* [PROBLEM TO SOLVE]:
Keep every line of the data below that has the string "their" and present those lines.

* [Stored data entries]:
_ _ _ _ _
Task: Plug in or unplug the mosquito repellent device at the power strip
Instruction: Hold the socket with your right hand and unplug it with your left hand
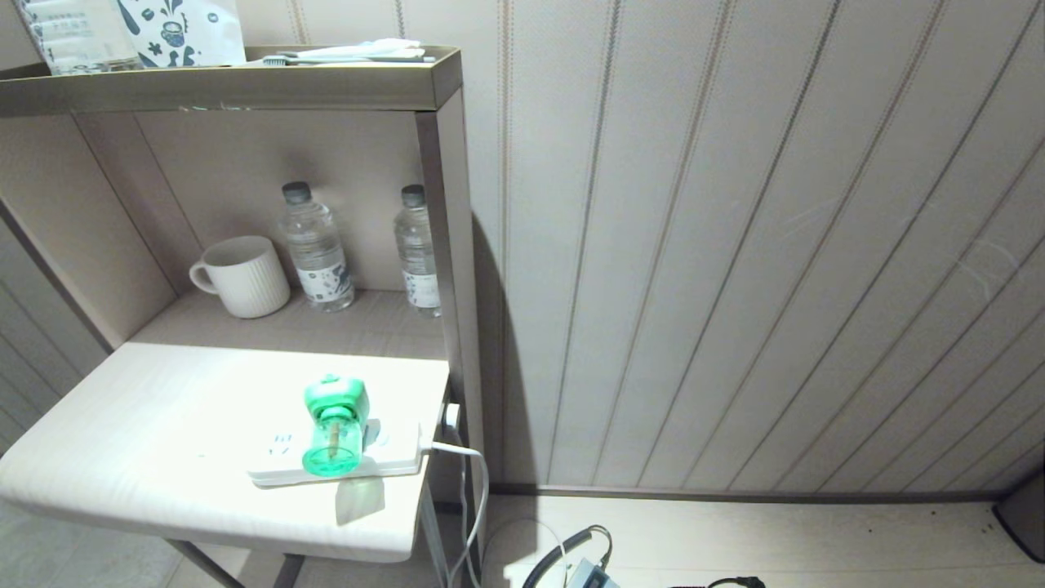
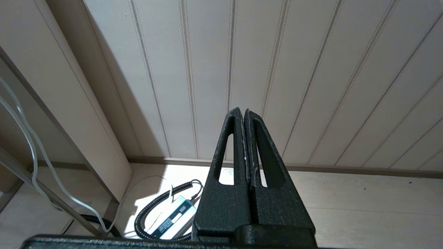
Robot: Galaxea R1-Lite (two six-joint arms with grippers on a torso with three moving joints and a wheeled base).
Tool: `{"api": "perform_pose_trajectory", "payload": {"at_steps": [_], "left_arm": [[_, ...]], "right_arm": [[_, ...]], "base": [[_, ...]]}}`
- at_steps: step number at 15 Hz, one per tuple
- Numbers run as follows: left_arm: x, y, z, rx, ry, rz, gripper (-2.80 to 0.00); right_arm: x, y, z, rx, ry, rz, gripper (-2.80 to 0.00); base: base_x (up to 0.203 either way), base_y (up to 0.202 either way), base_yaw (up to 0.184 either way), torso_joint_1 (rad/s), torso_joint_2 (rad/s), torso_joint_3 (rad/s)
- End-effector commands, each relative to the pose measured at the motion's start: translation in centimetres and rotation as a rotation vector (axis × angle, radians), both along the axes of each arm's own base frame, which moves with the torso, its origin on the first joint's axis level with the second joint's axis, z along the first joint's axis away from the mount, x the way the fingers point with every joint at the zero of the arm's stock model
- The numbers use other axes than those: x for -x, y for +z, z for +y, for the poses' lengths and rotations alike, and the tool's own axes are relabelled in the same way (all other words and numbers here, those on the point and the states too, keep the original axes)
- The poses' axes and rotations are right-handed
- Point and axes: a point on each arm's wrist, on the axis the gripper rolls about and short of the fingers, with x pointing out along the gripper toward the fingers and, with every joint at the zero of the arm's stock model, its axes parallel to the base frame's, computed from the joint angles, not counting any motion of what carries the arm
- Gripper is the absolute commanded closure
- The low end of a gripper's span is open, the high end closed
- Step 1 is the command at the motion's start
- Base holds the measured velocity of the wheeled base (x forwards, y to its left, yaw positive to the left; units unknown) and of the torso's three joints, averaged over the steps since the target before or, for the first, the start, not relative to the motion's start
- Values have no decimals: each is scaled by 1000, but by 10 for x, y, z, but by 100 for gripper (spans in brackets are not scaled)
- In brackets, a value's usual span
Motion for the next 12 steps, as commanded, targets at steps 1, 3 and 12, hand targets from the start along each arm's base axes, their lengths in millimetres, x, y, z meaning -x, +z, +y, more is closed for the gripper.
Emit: {"api": "perform_pose_trajectory", "payload": {"at_steps": [1,3,12], "left_arm": [[0,0,0,5,0,1,0],[0,0,0,8,0,1,0],[0,0,0,10,-1,0,0]], "right_arm": [[0,0,0,0,-1,2,0],[0,0,0,-2,-5,2,0],[0,0,0,-2,-7,3,0]], "base": [[0,0,0,0,0,0],[0,0,0,0,0,0],[0,0,0,0,0,0]]}}
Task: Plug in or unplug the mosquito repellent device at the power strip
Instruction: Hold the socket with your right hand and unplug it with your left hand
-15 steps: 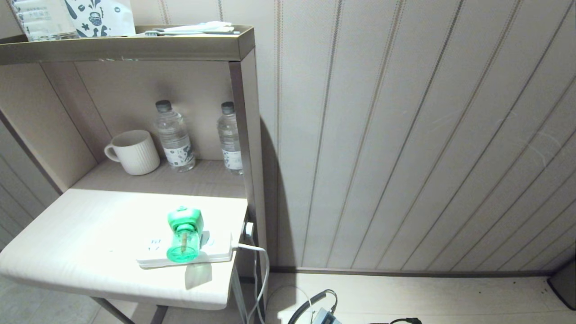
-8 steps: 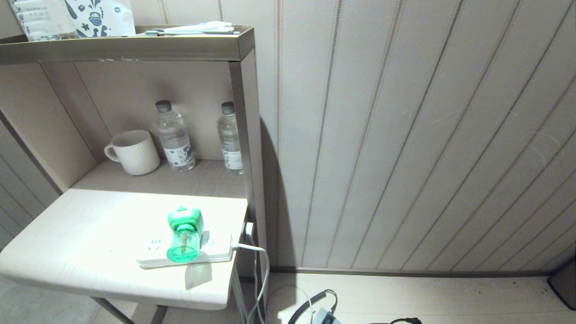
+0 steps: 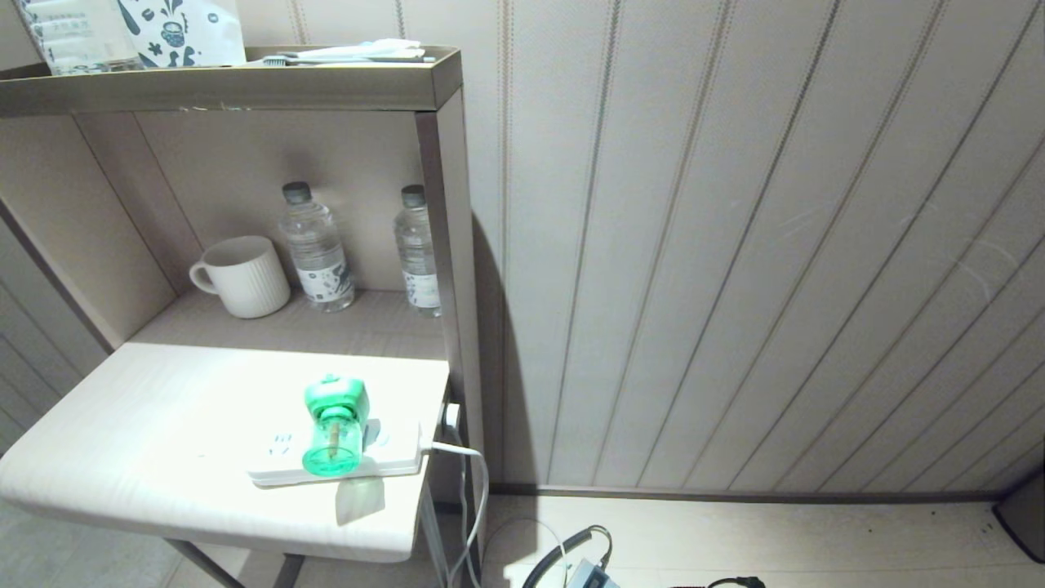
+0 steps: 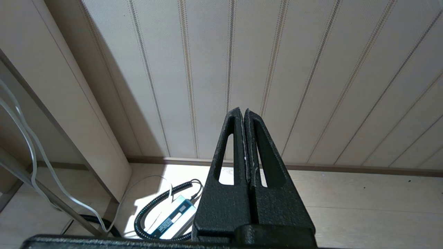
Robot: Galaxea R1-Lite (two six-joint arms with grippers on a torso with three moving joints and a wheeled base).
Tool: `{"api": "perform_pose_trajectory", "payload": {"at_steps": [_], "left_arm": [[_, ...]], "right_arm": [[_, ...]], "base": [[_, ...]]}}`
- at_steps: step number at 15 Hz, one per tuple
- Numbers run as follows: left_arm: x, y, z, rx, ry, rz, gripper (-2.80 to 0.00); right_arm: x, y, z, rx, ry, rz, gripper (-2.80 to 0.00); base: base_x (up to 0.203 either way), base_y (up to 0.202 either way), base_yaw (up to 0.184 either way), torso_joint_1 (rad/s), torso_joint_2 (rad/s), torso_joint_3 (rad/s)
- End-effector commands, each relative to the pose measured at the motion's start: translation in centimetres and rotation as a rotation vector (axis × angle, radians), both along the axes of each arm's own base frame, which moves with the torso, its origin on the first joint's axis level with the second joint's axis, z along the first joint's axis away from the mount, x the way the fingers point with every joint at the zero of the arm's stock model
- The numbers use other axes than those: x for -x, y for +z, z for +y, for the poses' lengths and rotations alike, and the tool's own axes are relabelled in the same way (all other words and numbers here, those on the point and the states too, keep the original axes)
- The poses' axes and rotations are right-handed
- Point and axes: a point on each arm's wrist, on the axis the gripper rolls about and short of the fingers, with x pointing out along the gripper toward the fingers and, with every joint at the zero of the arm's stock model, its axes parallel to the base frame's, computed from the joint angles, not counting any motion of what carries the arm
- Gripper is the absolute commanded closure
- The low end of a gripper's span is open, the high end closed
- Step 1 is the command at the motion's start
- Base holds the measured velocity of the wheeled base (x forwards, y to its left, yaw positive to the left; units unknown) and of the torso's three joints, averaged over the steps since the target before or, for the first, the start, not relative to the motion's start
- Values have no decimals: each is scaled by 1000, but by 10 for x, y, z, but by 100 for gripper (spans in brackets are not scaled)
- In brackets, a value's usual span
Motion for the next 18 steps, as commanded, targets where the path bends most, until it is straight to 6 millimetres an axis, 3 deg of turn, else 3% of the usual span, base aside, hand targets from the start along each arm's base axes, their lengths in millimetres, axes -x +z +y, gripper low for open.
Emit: {"api": "perform_pose_trajectory", "payload": {"at_steps": [1,18], "left_arm": [[0,0,0,1,1,1,0],[0,-4,0,-29,-4,37,0]], "right_arm": [[0,0,0,0,-1,2,0],[0,0,0,-2,1,3,0]], "base": [[0,0,0,0,0,0],[0,0,0,0,0,0]]}}
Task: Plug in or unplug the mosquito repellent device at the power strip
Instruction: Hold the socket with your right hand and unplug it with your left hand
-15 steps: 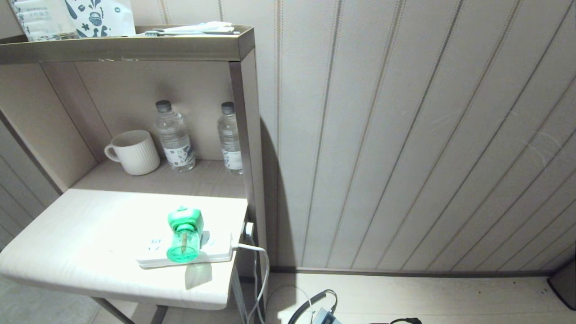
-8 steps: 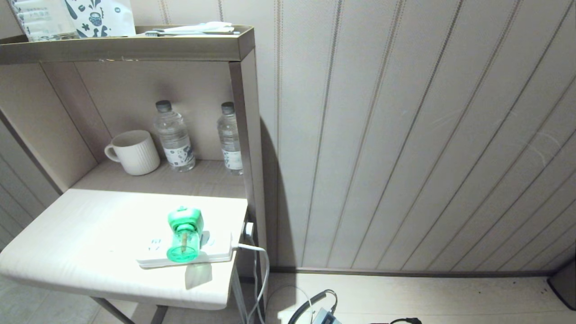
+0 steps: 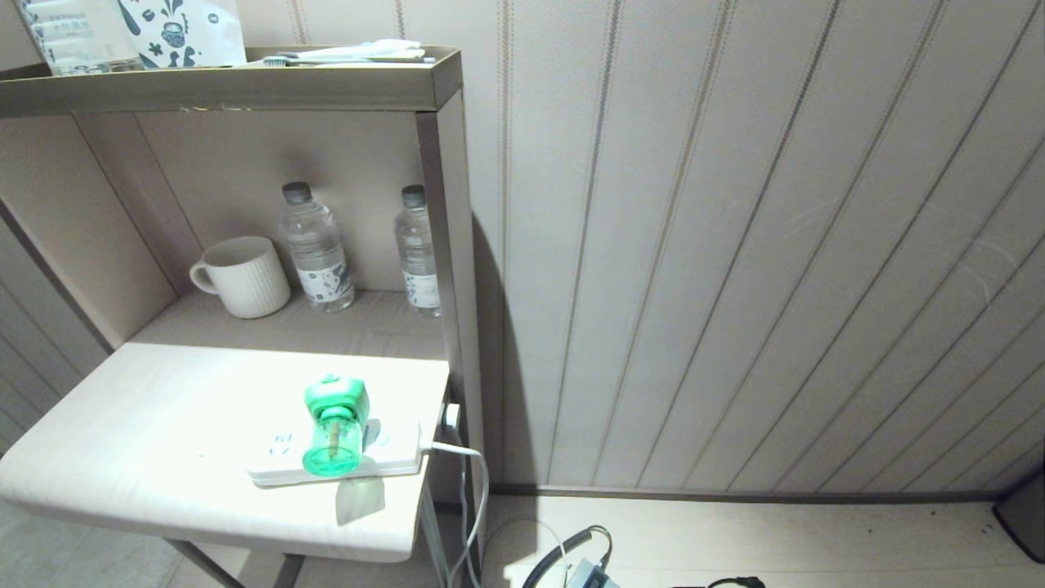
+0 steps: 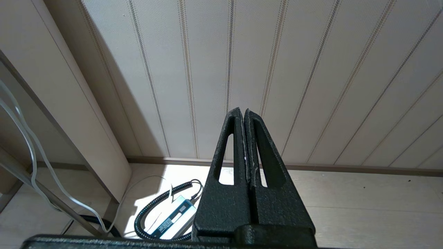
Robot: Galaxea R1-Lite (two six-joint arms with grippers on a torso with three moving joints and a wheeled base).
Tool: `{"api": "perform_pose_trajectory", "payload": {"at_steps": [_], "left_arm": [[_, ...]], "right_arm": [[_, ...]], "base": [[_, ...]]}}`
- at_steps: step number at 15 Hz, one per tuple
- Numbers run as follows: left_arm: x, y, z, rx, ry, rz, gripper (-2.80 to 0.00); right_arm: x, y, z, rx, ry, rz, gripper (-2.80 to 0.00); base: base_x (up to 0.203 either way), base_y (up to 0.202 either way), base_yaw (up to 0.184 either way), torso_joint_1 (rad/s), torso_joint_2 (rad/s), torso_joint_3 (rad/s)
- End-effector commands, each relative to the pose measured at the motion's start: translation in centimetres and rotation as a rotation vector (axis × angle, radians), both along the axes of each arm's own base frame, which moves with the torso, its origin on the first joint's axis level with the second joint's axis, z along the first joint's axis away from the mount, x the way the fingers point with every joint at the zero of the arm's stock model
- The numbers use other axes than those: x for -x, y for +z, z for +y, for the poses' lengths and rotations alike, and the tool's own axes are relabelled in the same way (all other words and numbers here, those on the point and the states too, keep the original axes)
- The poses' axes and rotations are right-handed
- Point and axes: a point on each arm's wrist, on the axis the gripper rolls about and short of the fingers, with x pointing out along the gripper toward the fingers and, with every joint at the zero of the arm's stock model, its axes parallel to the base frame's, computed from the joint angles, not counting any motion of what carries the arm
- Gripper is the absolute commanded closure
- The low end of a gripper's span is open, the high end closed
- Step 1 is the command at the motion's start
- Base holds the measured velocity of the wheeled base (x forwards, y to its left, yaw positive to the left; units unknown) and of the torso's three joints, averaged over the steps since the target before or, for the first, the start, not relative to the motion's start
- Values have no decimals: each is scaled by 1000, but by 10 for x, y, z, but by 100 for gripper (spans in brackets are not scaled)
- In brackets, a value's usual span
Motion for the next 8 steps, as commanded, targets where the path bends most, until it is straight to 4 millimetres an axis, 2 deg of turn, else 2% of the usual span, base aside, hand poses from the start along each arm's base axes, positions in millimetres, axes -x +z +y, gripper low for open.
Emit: {"api": "perform_pose_trajectory", "payload": {"at_steps": [1,4,5,6,7,8], "left_arm": [[0,0,0,10,-2,4,0],[0,1,0,4,18,13,0],[1,13,1,6,24,8,0],[2,33,1,20,32,-7,0],[6,64,1,38,40,-47,0],[14,108,1,56,48,-112,0]], "right_arm": [[0,0,0,-1,1,1,0],[0,0,0,1,2,2,0],[0,0,0,1,2,2,0],[0,0,0,1,2,1,0],[0,0,0,1,3,-1,0],[0,0,0,4,4,-1,0]], "base": [[0,0,0,0,0,0],[0,0,0,0,0,0],[0,0,0,0,0,0],[0,0,0,0,0,0],[0,0,0,0,0,0],[0,0,0,0,0,0]]}}
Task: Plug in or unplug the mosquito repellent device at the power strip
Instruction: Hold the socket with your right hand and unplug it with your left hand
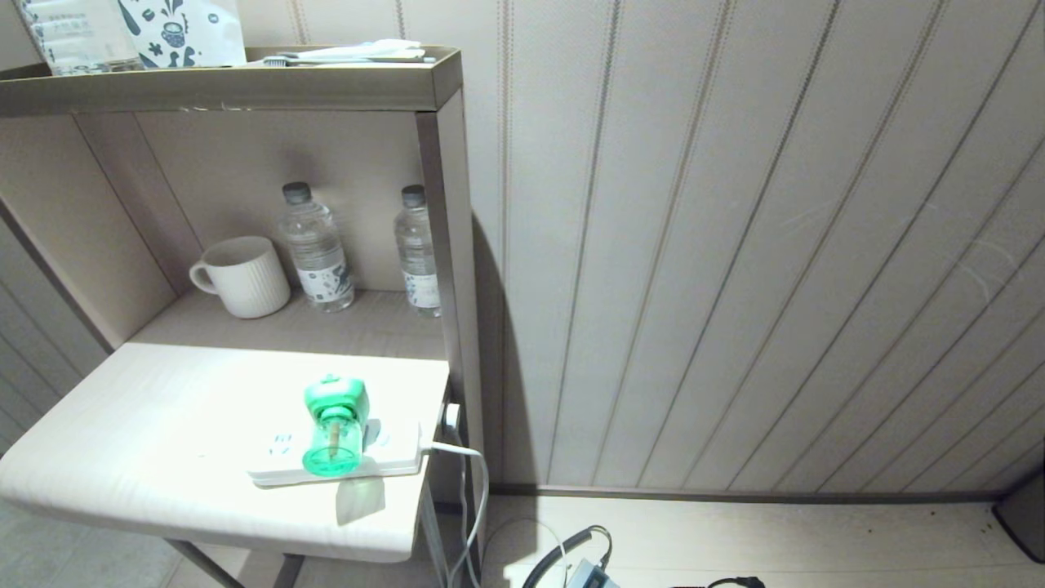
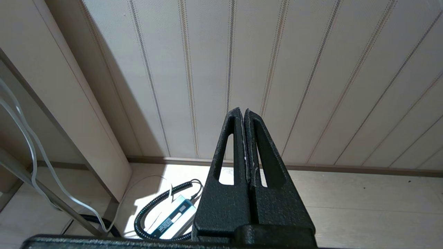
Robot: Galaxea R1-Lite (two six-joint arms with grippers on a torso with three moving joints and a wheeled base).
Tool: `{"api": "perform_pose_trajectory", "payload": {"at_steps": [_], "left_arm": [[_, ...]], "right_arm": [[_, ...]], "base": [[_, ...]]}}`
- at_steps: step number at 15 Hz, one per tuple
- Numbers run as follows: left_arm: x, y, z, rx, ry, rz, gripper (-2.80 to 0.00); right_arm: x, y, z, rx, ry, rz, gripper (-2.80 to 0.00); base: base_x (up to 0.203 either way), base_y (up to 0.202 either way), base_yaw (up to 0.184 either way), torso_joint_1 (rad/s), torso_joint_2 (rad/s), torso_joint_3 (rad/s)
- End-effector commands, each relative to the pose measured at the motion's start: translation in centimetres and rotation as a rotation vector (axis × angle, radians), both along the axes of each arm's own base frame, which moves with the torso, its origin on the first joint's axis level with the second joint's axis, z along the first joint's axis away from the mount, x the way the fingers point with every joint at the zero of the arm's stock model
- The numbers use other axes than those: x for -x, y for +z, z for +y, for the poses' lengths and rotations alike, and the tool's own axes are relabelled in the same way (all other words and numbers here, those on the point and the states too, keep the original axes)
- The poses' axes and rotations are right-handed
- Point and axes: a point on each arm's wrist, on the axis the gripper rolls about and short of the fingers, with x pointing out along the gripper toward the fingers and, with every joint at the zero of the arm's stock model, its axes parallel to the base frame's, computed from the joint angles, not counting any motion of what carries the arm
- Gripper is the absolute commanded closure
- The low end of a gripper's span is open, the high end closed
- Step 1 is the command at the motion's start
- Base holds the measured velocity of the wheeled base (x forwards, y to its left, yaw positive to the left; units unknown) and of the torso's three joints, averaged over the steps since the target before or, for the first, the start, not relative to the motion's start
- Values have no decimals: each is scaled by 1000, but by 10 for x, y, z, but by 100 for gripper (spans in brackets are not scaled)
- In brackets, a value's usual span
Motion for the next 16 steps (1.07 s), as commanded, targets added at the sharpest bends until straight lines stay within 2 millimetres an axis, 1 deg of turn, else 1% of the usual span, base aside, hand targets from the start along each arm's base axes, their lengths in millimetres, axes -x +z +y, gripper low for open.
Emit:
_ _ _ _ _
* [WORKED SOLUTION]:
Motion for the next 12 steps, as commanded, targets at steps 1, 3 and 12, hand targets from the start along each arm's base axes, their lengths in millimetres, x, y, z meaning -x, +z, +y, more is closed for the gripper.
Motion for the next 18 steps, as commanded, targets where the path bends most, until it is straight to 6 millimetres an axis, 3 deg of turn, else 3% of the usual span, base aside, hand targets from the start along each arm's base axes, their lengths in millimetres, axes -x +z +y, gripper low for open.
Motion for the next 16 steps (1.07 s), as commanded, targets added at the sharpest bends until straight lines stay within 2 millimetres an axis, 1 deg of turn, else 1% of the usual span, base aside, hand targets from the start along each arm's base axes, their lengths in millimetres, axes -x +z +y, gripper low for open.

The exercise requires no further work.